## What to produce
Select and reproduce each line of the listing below that bears the string "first".

## Available data
====================

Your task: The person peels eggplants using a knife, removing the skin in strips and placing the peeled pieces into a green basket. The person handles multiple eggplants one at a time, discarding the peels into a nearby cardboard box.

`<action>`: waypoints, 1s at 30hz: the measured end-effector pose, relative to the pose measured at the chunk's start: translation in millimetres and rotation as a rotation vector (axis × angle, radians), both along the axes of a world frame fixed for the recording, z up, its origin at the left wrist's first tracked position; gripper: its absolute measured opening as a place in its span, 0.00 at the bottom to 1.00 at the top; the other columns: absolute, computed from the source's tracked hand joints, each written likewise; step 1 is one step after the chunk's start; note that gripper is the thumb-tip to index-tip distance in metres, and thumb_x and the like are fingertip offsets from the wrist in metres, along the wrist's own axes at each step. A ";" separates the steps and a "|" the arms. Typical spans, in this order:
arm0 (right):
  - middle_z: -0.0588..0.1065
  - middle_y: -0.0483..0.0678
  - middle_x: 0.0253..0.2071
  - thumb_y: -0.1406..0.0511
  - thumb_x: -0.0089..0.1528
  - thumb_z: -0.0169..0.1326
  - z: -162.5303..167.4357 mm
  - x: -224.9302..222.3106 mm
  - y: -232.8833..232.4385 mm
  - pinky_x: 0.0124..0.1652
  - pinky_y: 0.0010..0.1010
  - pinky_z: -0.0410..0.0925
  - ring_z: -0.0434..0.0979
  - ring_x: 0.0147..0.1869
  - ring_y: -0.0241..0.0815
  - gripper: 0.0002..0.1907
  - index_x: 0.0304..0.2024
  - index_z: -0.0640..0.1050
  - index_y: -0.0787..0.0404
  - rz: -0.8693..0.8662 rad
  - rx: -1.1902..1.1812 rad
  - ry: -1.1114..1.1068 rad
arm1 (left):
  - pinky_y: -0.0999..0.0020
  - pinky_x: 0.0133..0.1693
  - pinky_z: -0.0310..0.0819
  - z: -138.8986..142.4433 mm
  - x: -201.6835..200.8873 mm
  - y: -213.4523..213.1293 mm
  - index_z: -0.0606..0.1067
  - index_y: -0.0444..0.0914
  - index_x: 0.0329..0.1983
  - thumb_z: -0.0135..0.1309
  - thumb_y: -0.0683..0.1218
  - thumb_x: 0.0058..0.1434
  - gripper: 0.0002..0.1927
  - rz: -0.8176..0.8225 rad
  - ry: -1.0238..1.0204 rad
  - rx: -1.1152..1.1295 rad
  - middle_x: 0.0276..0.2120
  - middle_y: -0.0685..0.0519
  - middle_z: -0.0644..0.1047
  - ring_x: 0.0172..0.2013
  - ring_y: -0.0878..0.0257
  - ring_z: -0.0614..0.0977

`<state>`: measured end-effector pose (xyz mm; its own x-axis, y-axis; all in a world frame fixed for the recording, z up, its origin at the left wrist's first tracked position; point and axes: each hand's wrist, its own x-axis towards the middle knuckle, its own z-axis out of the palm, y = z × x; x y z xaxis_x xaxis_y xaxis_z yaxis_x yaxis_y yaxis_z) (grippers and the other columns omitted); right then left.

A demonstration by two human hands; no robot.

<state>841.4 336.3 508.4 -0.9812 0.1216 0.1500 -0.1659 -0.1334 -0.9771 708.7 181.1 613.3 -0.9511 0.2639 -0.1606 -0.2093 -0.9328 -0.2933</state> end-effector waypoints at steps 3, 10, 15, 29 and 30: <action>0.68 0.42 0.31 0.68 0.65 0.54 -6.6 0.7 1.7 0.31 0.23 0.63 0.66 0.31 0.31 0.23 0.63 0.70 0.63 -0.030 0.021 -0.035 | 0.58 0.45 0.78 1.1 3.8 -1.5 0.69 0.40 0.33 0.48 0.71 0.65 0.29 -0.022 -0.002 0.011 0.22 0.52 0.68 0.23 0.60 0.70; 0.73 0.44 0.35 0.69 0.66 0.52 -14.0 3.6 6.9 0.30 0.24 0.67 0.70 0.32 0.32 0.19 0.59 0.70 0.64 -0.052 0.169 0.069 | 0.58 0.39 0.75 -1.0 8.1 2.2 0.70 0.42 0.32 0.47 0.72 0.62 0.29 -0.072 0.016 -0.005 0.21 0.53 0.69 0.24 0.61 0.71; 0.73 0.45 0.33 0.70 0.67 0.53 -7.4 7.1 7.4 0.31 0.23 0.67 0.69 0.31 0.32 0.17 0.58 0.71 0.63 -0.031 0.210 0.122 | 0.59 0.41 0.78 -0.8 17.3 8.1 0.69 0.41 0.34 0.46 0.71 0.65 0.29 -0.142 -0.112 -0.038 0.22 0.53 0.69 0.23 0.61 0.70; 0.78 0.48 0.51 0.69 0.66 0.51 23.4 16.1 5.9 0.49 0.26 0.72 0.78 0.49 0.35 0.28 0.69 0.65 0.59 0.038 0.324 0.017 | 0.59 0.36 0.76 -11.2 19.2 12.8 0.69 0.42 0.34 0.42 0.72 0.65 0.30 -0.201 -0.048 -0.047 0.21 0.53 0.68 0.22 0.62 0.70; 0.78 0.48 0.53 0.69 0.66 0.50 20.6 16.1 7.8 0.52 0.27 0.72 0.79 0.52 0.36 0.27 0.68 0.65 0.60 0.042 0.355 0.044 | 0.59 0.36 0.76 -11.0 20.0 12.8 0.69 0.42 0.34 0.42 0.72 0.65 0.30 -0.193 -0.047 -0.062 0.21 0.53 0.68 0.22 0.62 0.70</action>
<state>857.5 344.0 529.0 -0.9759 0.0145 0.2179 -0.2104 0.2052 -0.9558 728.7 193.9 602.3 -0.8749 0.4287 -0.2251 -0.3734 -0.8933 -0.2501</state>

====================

## Answer area
`<action>`: waypoints, 1s at 30hz: the measured end-effector pose, relative to the pose measured at the chunk's start: translation in millimetres and rotation as a rotation vector (axis × angle, radians), both along the axes of a world frame fixed for the recording, z up, its origin at the left wrist's first tracked position; gripper: its absolute measured opening as a place in its span, 0.00 at the bottom to 1.00 at the top; the other columns: absolute, computed from the source's tracked hand joints, each written likewise; step 1 is one step after the chunk's start; note that gripper is the thumb-tip to index-tip distance in metres, and thumb_x and the like are fingertip offsets from the wrist in metres, along the wrist's own axes at each step. A ";" separates the steps and a "|" the arms. Typical spans, in this order:
`<state>`: measured end-effector pose (xyz mm; its own x-axis, y-axis; all in a world frame fixed for the recording, z up, its origin at the left wrist's first tracked position; point and axes: each hand's wrist, its own x-axis towards the middle knuckle, its own z-axis out of the palm, y = z × x; x y z xaxis_x xaxis_y xaxis_z yaxis_x yaxis_y yaxis_z) (grippers and the other columns omitted); right then left.

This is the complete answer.